REQUIRED WORK: In the material below, which lines hold the word "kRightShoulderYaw"? Pick each one out.

DATASET EXCERPT:
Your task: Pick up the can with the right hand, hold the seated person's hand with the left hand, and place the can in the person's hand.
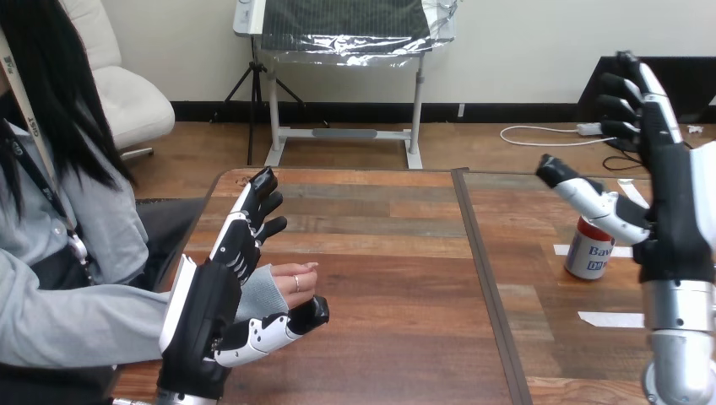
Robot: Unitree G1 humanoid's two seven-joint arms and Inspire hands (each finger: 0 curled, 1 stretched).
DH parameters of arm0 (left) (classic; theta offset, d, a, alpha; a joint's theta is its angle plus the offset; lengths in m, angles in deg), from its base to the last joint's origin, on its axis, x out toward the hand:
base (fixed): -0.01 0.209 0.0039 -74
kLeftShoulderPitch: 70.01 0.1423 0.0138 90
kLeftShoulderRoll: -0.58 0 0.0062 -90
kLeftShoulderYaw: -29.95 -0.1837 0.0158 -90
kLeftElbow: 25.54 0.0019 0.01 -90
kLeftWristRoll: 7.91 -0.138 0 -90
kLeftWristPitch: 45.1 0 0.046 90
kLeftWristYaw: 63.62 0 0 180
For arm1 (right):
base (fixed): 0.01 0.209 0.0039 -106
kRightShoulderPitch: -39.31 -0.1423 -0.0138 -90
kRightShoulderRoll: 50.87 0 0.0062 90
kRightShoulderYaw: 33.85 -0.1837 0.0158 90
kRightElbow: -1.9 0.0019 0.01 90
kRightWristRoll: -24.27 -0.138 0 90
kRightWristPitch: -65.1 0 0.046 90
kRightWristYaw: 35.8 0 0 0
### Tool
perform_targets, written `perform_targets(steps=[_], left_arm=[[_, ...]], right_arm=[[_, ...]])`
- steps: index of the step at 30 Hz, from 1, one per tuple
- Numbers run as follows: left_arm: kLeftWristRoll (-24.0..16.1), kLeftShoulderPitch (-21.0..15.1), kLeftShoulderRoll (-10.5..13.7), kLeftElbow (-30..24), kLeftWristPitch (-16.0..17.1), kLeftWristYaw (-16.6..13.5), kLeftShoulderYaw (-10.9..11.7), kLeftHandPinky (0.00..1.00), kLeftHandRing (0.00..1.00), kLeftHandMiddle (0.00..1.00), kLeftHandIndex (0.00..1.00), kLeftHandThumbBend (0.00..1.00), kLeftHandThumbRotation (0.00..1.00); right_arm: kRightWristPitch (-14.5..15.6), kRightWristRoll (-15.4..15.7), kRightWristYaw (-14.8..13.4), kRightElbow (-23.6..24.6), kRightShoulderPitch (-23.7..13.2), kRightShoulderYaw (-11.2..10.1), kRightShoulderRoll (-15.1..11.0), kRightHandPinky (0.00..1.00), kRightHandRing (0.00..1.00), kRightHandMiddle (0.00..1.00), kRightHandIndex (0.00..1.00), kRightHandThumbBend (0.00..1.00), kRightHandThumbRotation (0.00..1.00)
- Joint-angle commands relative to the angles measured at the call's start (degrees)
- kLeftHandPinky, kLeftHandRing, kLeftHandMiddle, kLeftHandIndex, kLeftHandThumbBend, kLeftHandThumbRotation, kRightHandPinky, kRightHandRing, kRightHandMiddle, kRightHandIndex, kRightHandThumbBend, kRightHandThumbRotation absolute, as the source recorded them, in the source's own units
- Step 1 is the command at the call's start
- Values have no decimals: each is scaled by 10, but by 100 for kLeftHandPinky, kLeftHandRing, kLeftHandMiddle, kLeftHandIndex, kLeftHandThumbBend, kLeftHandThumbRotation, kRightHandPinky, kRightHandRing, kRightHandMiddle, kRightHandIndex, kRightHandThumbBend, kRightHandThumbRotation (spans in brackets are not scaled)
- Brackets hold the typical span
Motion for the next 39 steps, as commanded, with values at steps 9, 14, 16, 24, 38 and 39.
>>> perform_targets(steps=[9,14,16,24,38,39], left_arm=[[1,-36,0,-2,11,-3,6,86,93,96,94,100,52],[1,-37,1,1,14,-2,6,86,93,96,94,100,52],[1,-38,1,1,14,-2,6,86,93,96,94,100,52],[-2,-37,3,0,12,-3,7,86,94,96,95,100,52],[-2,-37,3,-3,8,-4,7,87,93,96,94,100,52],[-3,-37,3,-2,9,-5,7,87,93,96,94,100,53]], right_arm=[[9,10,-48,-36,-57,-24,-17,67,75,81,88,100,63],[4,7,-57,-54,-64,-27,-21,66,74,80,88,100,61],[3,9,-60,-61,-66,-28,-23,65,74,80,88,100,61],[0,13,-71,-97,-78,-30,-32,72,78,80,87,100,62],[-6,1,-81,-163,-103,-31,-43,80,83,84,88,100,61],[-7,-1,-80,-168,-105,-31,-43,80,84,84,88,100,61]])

OUTPUT OF THE TASK:
kRightShoulderYaw: 33.85 -0.1837 0.0158 90
- Numbers run as follows: left_arm: kLeftWristRoll (-24.0..16.1), kLeftShoulderPitch (-21.0..15.1), kLeftShoulderRoll (-10.5..13.7), kLeftElbow (-30..24), kLeftWristPitch (-16.0..17.1), kLeftWristYaw (-16.6..13.5), kLeftShoulderYaw (-10.9..11.7), kLeftHandPinky (0.00..1.00), kLeftHandRing (0.00..1.00), kLeftHandMiddle (0.00..1.00), kLeftHandIndex (0.00..1.00), kLeftHandThumbBend (0.00..1.00), kLeftHandThumbRotation (0.00..1.00); right_arm: kRightWristPitch (-14.5..15.6), kRightWristRoll (-15.4..15.7), kRightWristYaw (-14.8..13.4), kRightElbow (-23.6..24.6), kRightShoulderPitch (-23.7..13.2), kRightShoulderYaw (-11.2..10.1), kRightShoulderRoll (-15.1..11.0), kRightHandPinky (0.00..1.00), kRightHandRing (0.00..1.00), kRightHandMiddle (0.00..1.00), kRightHandIndex (0.00..1.00), kRightHandThumbBend (0.00..1.00), kRightHandThumbRotation (0.00..1.00)

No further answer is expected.